You should not eat more often than 4 times a day and drink tea with milk 20 minutes before or after feeding. It is enough to drink a few sips of water before feeding the baby, and quench your thirst if necessary, but not with sugary drinks. Carbonated drinks, especially cola-type drinks, are prohibited.

It is important that the baby stays with the mother frequently, caresses, plays with the baby, and kind words from the first days of birth. But the baby should sleep in his crib or in a stroller in the fresh air (as often as possible).

It is necessary to put the baby to the breast regularly, even in the absence of breastfeeding. In this case, the baby must hold the nipple in his mouth for at least ten minutes, after which he can be offered a bottle.

The air temperature in the room should be from 18 to 20 degrees during wakefulness (this temperature stimulates physical activity), from 20 to 22 degrees during sleep. At an ambient temperature of about 32 degrees Celsius, the baby’s physical activity is practically zero, which is harmful, not a concern.

Often immature babies are prescribed therapeutic massage. But only a specialist should do it. Mothers must master the rules of stroking and light massage for newborns.

The basis of the physiological maturity of the baby is the correct course of pregnancy

For the harmonious development of the baby and the timely maturation of all its systems, maximum attention should be paid to the stages of preparation for pregnancy and the first weeks of pregnancy. This is the time when fetal exposure to drugs, alcohol, nicotine and other substances is especially dangerous. This is the time when any nervous stress of the mother is reflected in the processes occurring with the baby.

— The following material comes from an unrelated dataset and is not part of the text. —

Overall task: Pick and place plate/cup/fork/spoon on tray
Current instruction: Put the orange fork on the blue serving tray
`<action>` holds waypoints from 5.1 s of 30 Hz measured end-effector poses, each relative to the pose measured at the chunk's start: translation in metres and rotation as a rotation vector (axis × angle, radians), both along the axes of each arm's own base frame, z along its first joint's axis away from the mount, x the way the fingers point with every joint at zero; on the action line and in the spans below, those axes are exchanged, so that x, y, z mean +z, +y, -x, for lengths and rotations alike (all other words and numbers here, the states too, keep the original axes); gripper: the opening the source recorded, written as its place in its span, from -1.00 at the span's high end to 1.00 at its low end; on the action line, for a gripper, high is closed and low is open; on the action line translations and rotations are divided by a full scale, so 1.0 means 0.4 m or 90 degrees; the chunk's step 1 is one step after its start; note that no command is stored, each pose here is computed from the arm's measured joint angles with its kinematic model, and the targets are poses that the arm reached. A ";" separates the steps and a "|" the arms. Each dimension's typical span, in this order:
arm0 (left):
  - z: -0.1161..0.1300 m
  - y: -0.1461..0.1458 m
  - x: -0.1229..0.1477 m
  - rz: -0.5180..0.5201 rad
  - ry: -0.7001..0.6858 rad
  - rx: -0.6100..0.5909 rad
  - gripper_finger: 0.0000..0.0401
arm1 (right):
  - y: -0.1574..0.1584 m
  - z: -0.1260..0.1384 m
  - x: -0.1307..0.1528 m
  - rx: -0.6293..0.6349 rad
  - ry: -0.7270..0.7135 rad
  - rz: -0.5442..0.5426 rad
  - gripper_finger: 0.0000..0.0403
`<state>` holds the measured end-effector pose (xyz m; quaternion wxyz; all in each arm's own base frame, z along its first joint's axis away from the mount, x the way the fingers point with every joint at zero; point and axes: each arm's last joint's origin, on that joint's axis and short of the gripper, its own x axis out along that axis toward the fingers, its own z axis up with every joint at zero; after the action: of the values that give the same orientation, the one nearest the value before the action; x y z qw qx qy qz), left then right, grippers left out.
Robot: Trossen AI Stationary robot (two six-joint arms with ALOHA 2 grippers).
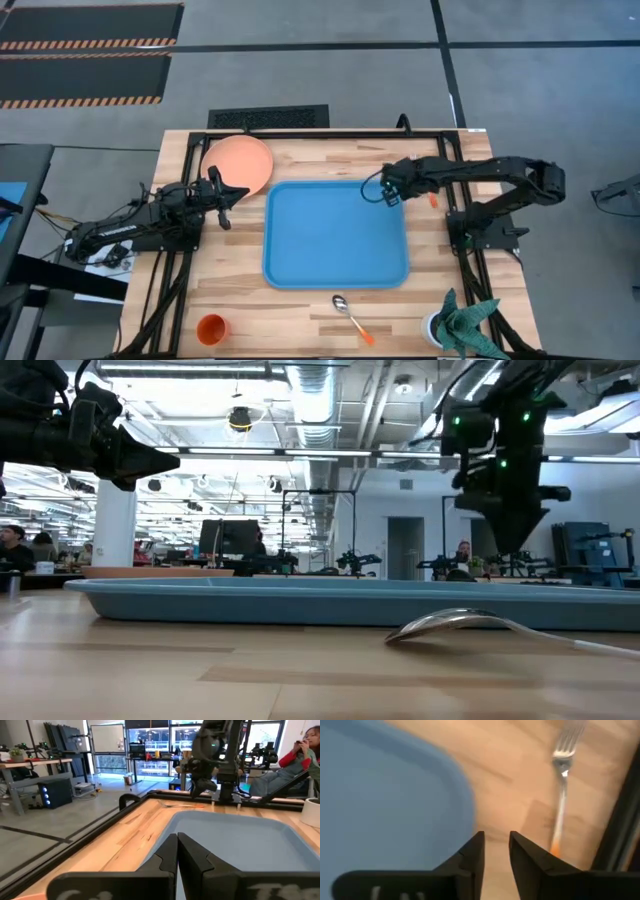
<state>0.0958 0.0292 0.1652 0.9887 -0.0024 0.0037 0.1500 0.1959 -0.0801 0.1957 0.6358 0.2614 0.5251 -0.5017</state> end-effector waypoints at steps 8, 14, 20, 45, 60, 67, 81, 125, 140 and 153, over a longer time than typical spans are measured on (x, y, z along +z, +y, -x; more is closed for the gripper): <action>-0.003 0.001 -0.005 0.000 0.016 0.000 1.00 | -0.074 0.087 -0.063 -0.061 0.040 -0.036 0.29; -0.006 0.002 -0.008 -0.015 0.032 -0.001 1.00 | -0.124 0.114 -0.086 -0.078 0.006 -0.033 0.37; -0.006 0.002 -0.008 -0.015 0.032 -0.001 1.00 | -0.167 0.145 -0.089 -0.092 -0.006 -0.043 0.41; -0.006 0.002 -0.008 -0.020 0.034 -0.001 1.00 | -0.211 0.148 -0.130 -0.074 -0.023 -0.091 0.47; -0.006 0.002 -0.009 -0.020 0.034 -0.001 1.00 | -0.217 0.138 -0.157 -0.083 -0.036 -0.137 0.53; -0.006 0.002 -0.008 -0.020 0.034 -0.001 1.00 | -0.211 0.127 -0.172 -0.070 -0.019 -0.144 0.68; -0.006 0.002 -0.008 -0.022 0.034 -0.001 1.00 | -0.190 0.135 -0.095 -0.102 -0.134 -0.100 0.89; -0.006 0.002 -0.008 -0.018 0.033 -0.003 1.00 | 0.289 -0.168 0.011 -0.227 -0.217 -0.134 0.92; -0.006 0.002 -0.008 -0.013 0.031 -0.003 1.00 | 0.168 -0.215 -0.087 -0.213 -0.035 -0.178 0.92; -0.006 0.002 -0.008 -0.013 0.031 -0.002 1.00 | 0.166 -0.201 -0.085 -0.198 0.003 -0.173 0.92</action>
<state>0.0982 0.0299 0.1619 0.9885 0.0113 0.0263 0.1486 0.2762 -0.0137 0.1618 0.5082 0.4215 0.5429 -0.5190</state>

Hunger in the mother, even hidden hunger in the form of a deep deficiency of the most important nutritional factors (amino acids, B vitamins, iron, oxygen, iodine, omega-3 polyunsaturated fatty acids, etc.) can also be the cause of the physiological immaturity of the baby.

Tune in to a positive pregnancy. Make sure that there is no teratogenic effect in every tablet you are going to swallow, in every food you eat or glass of liquid you drink, in every cream, toothpaste, procedure, and detergent.

Pregnancy lasts only nine months. Therefore, a “sacrifice” in the form of refusing a glass of wine, a cosmetic procedure or a long flight is nothing compared to a healthy baby, ready for life in a new world.